Сначала женщина просила соседку присмотреть за пацаном, а когда поняла, что тот совершенно безвредный, начала оставлять одного. Печь не затапливала, зная, что всё равно некому будет подкидывать уголь. Ну и ладно. Главное, он не мешает соседям. Приготовленную на полдня еду Вовчик съедал в один присест и уходил на улицу в поисках добрых улыбок.

Как-то он не появился. Сначала думали, капризничает, ещё придёт. Когда отсутствие заметили и соседи, Валька рассказала, что случился очередной приступ эпилепсии и сына забрали в больницу. Предупредили, что курс лечения будет долгим. Сроков в этот раз никто не называл. Да она бы никому и не сказала. Какая разница, когда сын вернётся домой. Пусто без него, но и без лечения оставлять нельзя.

От безделья соседи снова стали муссировать тему изнасилования.

2

От стресса Леночка отходила долго. В больнице пару недель отлежала, потом несколько дней дома, а там и каникулы. Семилетний ребёнок не понимал, почему чужие дяди в милицейской одежде задают глупые, некрасивые вопросы. Девочка вопросительно заглядывала маме в глаза и плакала, видя, как та не может сдержать слёз. На все вопросы отвечала, что не помнит того, кто сделал больно, что он подошёл со спины, аккуратно взял её за плечи и повернул в сторону посадки. Все дети села ежедневно ходили в школу и обратно мимо густой чащи. Никому из взрослых и в голову не приходило, что это может быть опасно. О Чикатило тогда не знали и не слышали. Провожать детей в школу было не принято. Бабушки кормили внучат завтраком, отпускали за ворота двора и спокойно занимались своими делами. Знать бы, где упадёшь, разве не запаслись бы соломкой?

На следующий день в посадку нагнали технику. Выкорчёвывали всё, что проросло за много лет в междурядьях. Прохожие поглядывали на небывалую возню в посадке и удивлялись, не министр ли едет в их село. Осталось асфальт проложить, и памятник неизвестному солдату выкрасить, и ждать гостей. К вечеру посадка просматривалась как нарисованная. С какой стороны ни обойди – всё как на ладони. Но кому это надо, если жизнь девчонки разорвали и раскромсали на много лет вперёд?

3

Нинка со свекровью не то что не ладили, обе старательно делали вид, что в их семье тишь да гладь да божья благодать. Полусвекровь – это как полукровка.
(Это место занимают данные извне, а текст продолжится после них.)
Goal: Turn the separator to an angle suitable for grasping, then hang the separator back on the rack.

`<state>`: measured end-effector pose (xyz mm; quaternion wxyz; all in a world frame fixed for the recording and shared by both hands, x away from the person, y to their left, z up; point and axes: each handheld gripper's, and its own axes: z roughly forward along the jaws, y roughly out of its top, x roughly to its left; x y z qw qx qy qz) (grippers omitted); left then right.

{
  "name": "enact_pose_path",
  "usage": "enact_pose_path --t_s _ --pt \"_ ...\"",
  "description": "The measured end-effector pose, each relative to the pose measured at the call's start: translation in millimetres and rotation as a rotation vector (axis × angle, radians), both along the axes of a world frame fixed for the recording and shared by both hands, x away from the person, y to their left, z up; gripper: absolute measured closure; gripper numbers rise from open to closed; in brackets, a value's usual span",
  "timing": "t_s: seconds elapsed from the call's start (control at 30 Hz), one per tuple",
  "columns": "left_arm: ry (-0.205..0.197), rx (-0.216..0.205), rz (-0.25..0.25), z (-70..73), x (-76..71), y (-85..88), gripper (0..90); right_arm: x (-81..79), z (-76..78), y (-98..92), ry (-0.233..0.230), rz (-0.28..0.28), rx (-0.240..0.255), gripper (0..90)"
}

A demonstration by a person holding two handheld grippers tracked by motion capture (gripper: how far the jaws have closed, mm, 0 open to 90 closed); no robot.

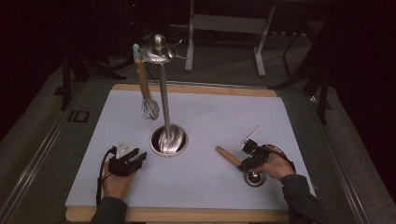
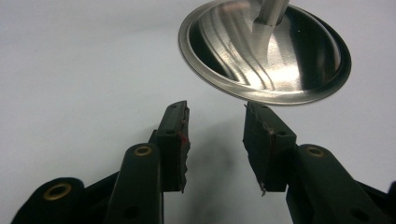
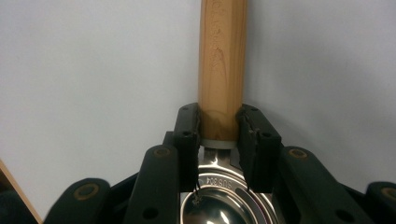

Ефросинья взяла в мужья Петра с двумя пацанами – Сашкой и Колькой. Колька был рыжим, словно увядший апельсин. Блёклые брови и ресницы, практически белые – ни кровинки – губы в вечных заедах. Но какие у него были кудри! Всем девчонкам на зависть. Санёк был худым, жилистым, драчливым. Как-то угораздило их пацанами пойти на танковый полигон поглазеть на технику. Что там произошло, он толком не помнит. Да и зачем себя подставлять, если батя шкуру снимет за то, что остался без руки. Только в больнице он узнал, что рука никогда не вырастет, что придётся учиться держать ложку в левой руке. Калека он и есть калека. Культя постоянно воспалялась. Дворовые мальчишки тут же обозвали его Култын. Кличка так прилипла к мальчишке, что со временем он перестал отзываться на собственное имя. Только паспорт надёжно хранил имя на всякий случай. Женился Култын на Марии в конце пятидесятых. В цепкие руки попал: девка продыху не давала, пытаясь направить мужа на путь истинный. В шахту кем-то пристроила, чтобы знали, что не калека её муж, а самый настоящий хозяин. Дочь ему родила. Не принято было всего одного ребёнка заводить, но что-то пошло не так, и они решили, что и одной девчонки хватит.